Task statement = All lines from the one containing "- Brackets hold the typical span" to the end of the data below are to be returned exactly, both ends included, with nothing added.
..............................
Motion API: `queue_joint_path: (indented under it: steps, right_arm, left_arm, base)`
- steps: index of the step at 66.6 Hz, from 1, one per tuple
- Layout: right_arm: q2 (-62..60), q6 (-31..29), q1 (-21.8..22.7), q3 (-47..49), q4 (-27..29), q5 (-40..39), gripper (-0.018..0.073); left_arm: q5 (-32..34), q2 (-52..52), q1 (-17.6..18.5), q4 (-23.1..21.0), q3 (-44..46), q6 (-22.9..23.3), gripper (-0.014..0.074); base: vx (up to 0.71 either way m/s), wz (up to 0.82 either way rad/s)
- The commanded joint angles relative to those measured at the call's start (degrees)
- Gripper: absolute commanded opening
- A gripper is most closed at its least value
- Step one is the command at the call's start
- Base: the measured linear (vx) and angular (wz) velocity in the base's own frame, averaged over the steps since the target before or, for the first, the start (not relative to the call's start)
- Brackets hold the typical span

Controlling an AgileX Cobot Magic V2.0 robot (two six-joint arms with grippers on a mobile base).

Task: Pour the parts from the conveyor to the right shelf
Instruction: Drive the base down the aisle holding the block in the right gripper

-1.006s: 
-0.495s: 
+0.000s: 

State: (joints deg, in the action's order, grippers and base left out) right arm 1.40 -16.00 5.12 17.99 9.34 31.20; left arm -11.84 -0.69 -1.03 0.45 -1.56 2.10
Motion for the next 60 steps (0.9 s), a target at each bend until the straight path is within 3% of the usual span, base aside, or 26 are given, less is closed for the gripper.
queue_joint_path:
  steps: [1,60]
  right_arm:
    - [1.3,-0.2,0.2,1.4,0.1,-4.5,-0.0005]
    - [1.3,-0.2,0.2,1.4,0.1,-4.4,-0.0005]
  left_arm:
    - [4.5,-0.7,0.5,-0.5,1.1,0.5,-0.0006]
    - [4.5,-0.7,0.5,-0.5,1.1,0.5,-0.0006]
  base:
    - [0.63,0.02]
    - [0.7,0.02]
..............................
Answer below =
- Brackets hold the typical span

Controlling an AgileX Cobot Magic V2.0 robot (two six-joint arms with grippers on a mobile base).

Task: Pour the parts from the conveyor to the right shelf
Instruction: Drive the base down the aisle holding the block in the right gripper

-1.006s: 
-0.495s: 
+0.000s: 

State: (joints deg, in the action's order, grippers and base left out) right arm 1.40 -16.00 5.12 17.99 9.34 31.20; left arm -11.84 -0.69 -1.03 0.45 -1.56 2.10
Motion for the next 60 steps (0.9 s), a target at each bend until the straight path is within 3% of the usual span, base aside, or 26 are given, less is closed for the gripper.
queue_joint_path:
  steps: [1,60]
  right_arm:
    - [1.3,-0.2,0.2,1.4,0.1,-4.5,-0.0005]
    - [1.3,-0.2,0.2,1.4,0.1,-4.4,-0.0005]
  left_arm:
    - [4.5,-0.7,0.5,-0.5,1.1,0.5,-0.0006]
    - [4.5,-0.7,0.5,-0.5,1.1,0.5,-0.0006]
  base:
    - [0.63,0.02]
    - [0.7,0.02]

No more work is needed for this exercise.